Home / Documentation / Entity Resolution / Output Specification

Entity Resolution Output Specification

{
  "took": TOOK_IN_MILLIS,
  "hits": {
    "total": HITS_TOTAL,
    "hits": [
      {
        "_index": INDEX_NAME,
        "_id": DOC_ID,
        "_hop": HOP_NUMBER,
        "_query": QUERY_NUMBER,
        "_score": COMPOSITE_IDENTITY_CONFIDENCE_SCORE,
        "_attributes": {
          ATTRIBUTE_NAME: [
            ATTRIBUTE_VALUE,
            ...
          ],
          ...
        },
        "_explanation": {
          "resolvers": {
            RESOLVER_NAME: {
              "attributes": [
                ATTRIBUTE_NAME,
                ...
              ]
            },
            ...
          },
          "matches": [
            {
              "attribute": ATTRIBUTE_NAME,
              "target_field": FIELD_NAME,
              "target_value": FIELD_VALUE
              "input_value": ATTRIBUTE_VALUE,
              "input_matcher": MATCHER_NAME,
              "input_matcher_params": MATCHER_PARAMS,
              "score": ATTRIBUTE_IDENTITY_CONFIDENCE_SCORE
            },
            ...
          ]
        },
        "_source": {
          FIELD_NAME: FIELD_VALUE,
          ...
        }
      },
      ...
    ]
  },
  "queries": [
    {
      "_hop": HOP_NUMBER,
      "_query": QUERY_NUMBER,
      "_index": INDEX_NAME,
      "filters": {
        "attributes": {
          "tree": {
            WEIGHT_LEVEL: {
              ATTRIBUTE_NAME: {
                ...
              },
              ...
            },
            ...
          },
          "resolvers": {
            RESOLVER_NAME: {
              "attributes": [
                ATTRIBUTE_NAME,
                ...
              ]
            },
            ...
          }
        },
        "terms": {
          "tree": {
            WEIGHT_LEVEL: {
              ATTRIBUTE_NAME: {
                ...
              },
              ...
            },
            ...
          },
          "resolvers": {
            RESOLVER_NAME: {
              "attributes": [
                ATTRIBUTE_NAME,
                ...
              ]
            },
            ...
          }
        }
      },
      "search": {
        "request": SEARCH_REQUEST,
        "response": SEARCH_RESPONSE
      }
    },
    ...
  ]
}

Entity resolution outputs are JSON documents. In the framework shown above, lowercase quoted values (e.g. "attributes") are constant fields, uppercase literal values (e.g. ATTRIBUTE_NAME) are variable fields or values, and elipses (...) are optional repetitions of the preceding field or value.

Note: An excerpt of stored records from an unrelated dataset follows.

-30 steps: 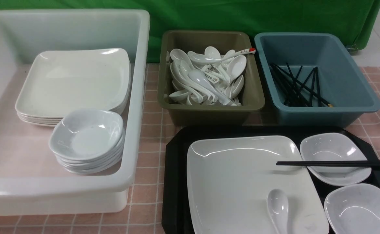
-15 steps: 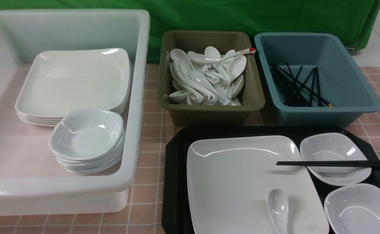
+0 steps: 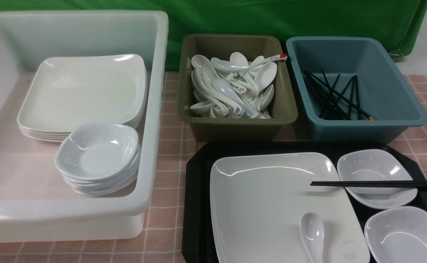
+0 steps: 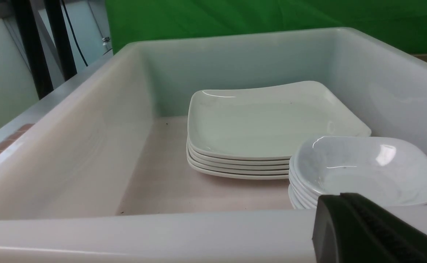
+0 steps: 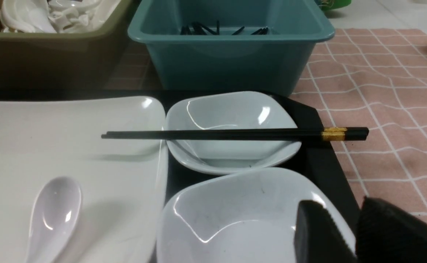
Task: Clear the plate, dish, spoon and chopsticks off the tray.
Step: Use the right arm to grab a pair of chopsticks from the plate
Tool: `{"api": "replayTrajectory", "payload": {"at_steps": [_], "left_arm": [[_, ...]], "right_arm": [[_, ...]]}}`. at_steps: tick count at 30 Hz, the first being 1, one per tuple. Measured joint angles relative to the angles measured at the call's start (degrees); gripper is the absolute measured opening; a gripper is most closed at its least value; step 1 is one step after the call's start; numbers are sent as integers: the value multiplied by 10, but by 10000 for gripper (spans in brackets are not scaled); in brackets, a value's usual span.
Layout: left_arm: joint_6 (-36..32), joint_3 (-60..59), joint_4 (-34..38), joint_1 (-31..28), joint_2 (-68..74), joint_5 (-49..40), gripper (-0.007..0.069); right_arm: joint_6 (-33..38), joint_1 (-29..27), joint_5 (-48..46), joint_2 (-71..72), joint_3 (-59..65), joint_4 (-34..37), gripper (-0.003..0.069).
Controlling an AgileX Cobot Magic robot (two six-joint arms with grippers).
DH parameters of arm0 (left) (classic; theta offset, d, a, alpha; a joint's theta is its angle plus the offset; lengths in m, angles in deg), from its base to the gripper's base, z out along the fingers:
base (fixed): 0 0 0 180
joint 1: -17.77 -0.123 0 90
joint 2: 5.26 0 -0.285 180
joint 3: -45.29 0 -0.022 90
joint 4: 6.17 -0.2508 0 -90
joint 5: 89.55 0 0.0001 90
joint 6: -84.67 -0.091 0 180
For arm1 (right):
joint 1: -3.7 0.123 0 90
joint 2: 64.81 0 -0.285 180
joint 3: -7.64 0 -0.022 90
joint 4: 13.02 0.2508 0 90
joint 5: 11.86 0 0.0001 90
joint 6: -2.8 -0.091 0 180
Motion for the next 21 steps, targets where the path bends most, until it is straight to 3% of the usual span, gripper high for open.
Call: {"api": "replayTrajectory", "payload": {"at_steps": [4, 5, 10, 13, 17, 18, 19, 21], "left_arm": [[0, 0, 2, 0, 0, -8, 8], [0, 0, 3, 0, 0, -18, 8], [14, 0, 5, 0, 0, -49, 8], [34, 0, 5, 0, 0, -51, 8], [47, 0, 5, 0, 0, -55, 8], [48, 0, 5, 0, 0, -56, 8], [48, 0, 5, 0, 0, -56, 8], [48, 0, 5, 0, 0, -57, 8]], "right_arm": [[-103, 0, 10, 0, 2, 76, 242], [-164, 0, 11, 0, 2, 100, 242], [-292, 0, 14, 0, 3, 121, 242], [-319, 0, 32, 0, 5, 124, 237], [-289, 3, 63, -1, -8, 124, 148], [-251, 5, 60, -4, -42, 125, 73], [-251, 5, 60, -4, -42, 125, 73], [-170, 8, 23, -42, -132, 120, 31]]}}
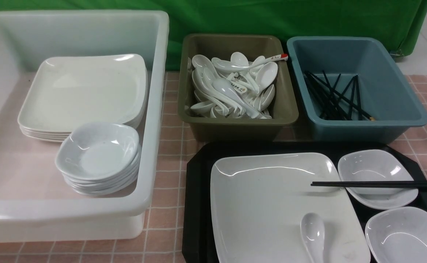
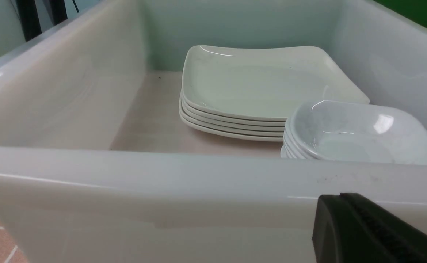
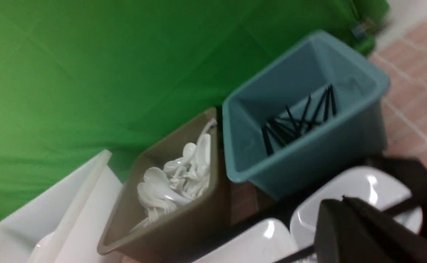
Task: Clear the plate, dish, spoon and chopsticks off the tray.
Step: Use the right arm to grab a pair of chopsticks from the plate
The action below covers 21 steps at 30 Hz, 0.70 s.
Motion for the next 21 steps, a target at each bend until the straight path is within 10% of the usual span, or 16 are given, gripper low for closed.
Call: {"api": "replayTrajectory", "payload": {"at_steps": [10, 21], "left_arm": [[1, 0, 0, 0, 0, -1, 8], [1, 0, 0, 0, 0, -1, 8]], "right_arm": [[156, 0, -474, -415, -315, -152, 31], [377, 0, -573, -792, -574, -39, 31]]}}
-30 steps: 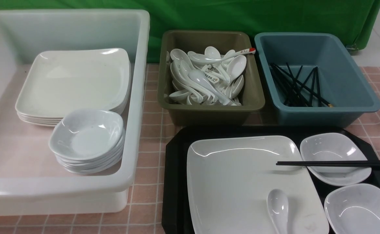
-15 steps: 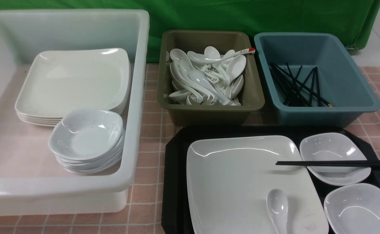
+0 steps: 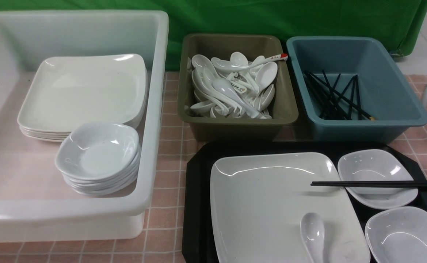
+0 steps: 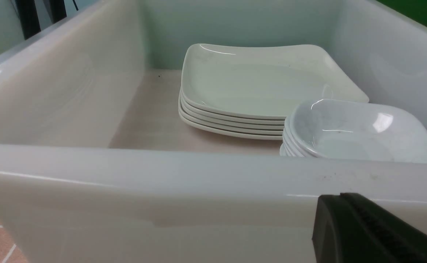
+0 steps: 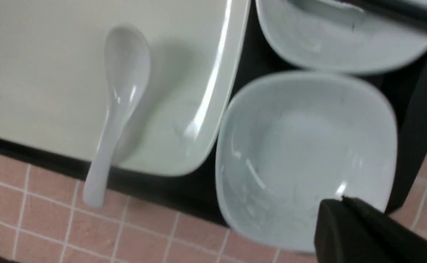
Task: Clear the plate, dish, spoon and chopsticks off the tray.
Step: Use the right arm to grab a pair of chopsticks from the plate
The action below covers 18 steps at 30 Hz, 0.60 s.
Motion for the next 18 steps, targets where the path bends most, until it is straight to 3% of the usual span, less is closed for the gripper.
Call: {"api": "replayTrajectory", "payload": {"at_steps": [5, 7, 9, 10, 11, 12, 13, 15, 18], "left_arm": [[0, 0, 0, 0, 0, 0, 8], [0, 0, 0, 0, 0, 0, 8], [0, 0, 0, 0, 0, -1, 8], [0, 0, 0, 0, 0, -1, 8], [0, 0, 0, 0, 0, -1, 8], [0, 0, 0, 0, 0, -1, 8], [0, 0, 0, 0, 0, -1, 8], [0, 0, 0, 0, 0, -1, 10], [0, 0, 0, 0, 0, -1, 11]], "right_arm": [[108, 8, 1, -94, -72, 7, 43], [133, 18, 1, -113, -78, -15, 93], [155, 38, 3, -140, -81, -61, 247], [155, 38, 3, -140, -81, -62, 260], [177, 45, 9, -156, -83, -72, 355], [181, 46, 10, -158, -83, -73, 365], [209, 51, 16, -173, -83, -77, 437], [244, 55, 21, -193, -83, -78, 485], [301, 58, 31, -223, -83, -83, 498]]}}
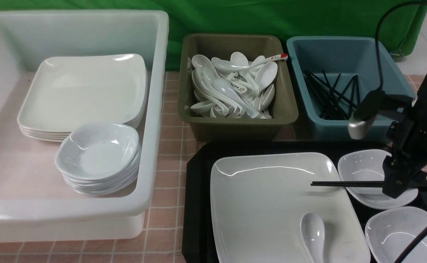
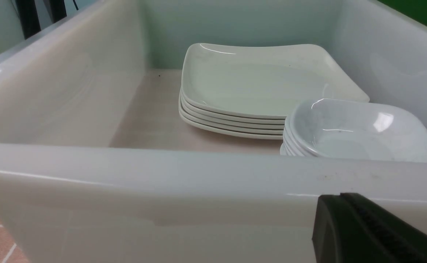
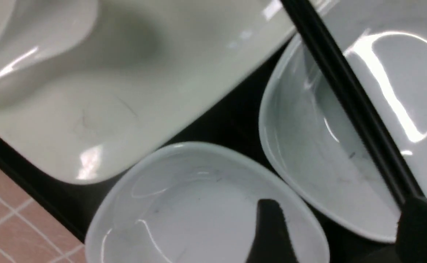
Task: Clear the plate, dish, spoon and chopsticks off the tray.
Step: Use the right arm to grab a pair of chopsticks from the plate
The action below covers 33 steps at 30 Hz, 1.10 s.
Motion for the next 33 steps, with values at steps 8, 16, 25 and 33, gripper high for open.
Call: {"api": "replayTrajectory", "payload": {"at_steps": [8, 16, 25, 33], "left_arm": [[0, 0, 0, 0, 0, 0, 19], [0, 0, 0, 0, 0, 0, 19], [0, 0, 0, 0, 0, 1, 19], [0, 0, 0, 0, 0, 1, 20]], "right_arm": [[51, 2, 61, -20, -1, -40, 498], [87, 2, 70, -42, -1, -42, 499], [127, 2, 91, -64, -1, -56, 499], [140, 2, 123, -76, -1, -59, 498]]}}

An entity resolution output is the response to a resolution request. Its structure is similar to the response of an Elasticsearch Search API query. It contains the documents ("hits") associated with the entity as well as information about the job itself. Documents can contain the original source values, the normalized attribute values, and information about the index and hop number from which the document was retrieved.

The "queries", "_source", "_attributes", and "_hits" fields each can be excluded from the output. By default, "queries" is excluded to reduce the amount of data transferred from the cluster to the client.

"took"

The number of milliseconds elapsed between the start time and stop time of the entity resolution job. This excludes the time it takes to validate the request, request and parse the entity model, and serialize the response.

"hits"

An object containing the documents that matched the input across all hops.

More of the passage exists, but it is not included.